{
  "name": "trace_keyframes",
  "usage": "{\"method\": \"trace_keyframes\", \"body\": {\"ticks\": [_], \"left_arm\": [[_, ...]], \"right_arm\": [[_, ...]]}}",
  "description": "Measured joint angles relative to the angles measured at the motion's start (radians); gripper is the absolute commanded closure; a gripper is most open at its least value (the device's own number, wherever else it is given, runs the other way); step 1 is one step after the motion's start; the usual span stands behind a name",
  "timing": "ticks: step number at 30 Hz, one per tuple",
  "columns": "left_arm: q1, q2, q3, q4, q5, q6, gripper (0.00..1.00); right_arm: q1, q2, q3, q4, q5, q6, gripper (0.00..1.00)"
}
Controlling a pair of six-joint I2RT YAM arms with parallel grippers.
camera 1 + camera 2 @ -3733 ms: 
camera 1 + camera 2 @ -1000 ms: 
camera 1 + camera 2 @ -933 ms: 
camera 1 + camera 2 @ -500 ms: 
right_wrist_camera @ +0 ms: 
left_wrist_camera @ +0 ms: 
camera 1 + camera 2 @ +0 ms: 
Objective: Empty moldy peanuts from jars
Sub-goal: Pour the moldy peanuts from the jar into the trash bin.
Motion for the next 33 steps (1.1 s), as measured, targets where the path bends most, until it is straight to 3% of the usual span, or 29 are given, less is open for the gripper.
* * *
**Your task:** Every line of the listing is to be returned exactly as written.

**Exercise result:**
{
  "name": "trace_keyframes",
  "usage": "{\"method\": \"trace_keyframes\", \"body\": {\"ticks\": [_], \"left_arm\": [[_, ...]], \"right_arm\": [[_, ...]]}}",
  "description": "Measured joint angles relative to the angles measured at the motion's start (radians); gripper is the absolute commanded closure; a gripper is most open at its least value (the device's own number, wherever else it is given, runs the other way); step 1 is one step after the motion's start; the usual span stands behind a name",
  "timing": "ticks: step number at 30 Hz, one per tuple",
  "columns": "left_arm: q1, q2, q3, q4, q5, q6, gripper (0.00..1.00); right_arm: q1, q2, q3, q4, q5, q6, gripper (0.00..1.00)"
}
Controlling a pair of six-joint I2RT YAM arms with parallel grippers.
camera 1 + camera 2 @ -3733 ms: 
camera 1 + camera 2 @ -1000 ms: 
camera 1 + camera 2 @ -933 ms: 
camera 1 + camera 2 @ -500 ms: 
right_wrist_camera @ +0 ms: 
left_wrist_camera @ +0 ms: 
camera 1 + camera 2 @ +0 ms: 
Objective: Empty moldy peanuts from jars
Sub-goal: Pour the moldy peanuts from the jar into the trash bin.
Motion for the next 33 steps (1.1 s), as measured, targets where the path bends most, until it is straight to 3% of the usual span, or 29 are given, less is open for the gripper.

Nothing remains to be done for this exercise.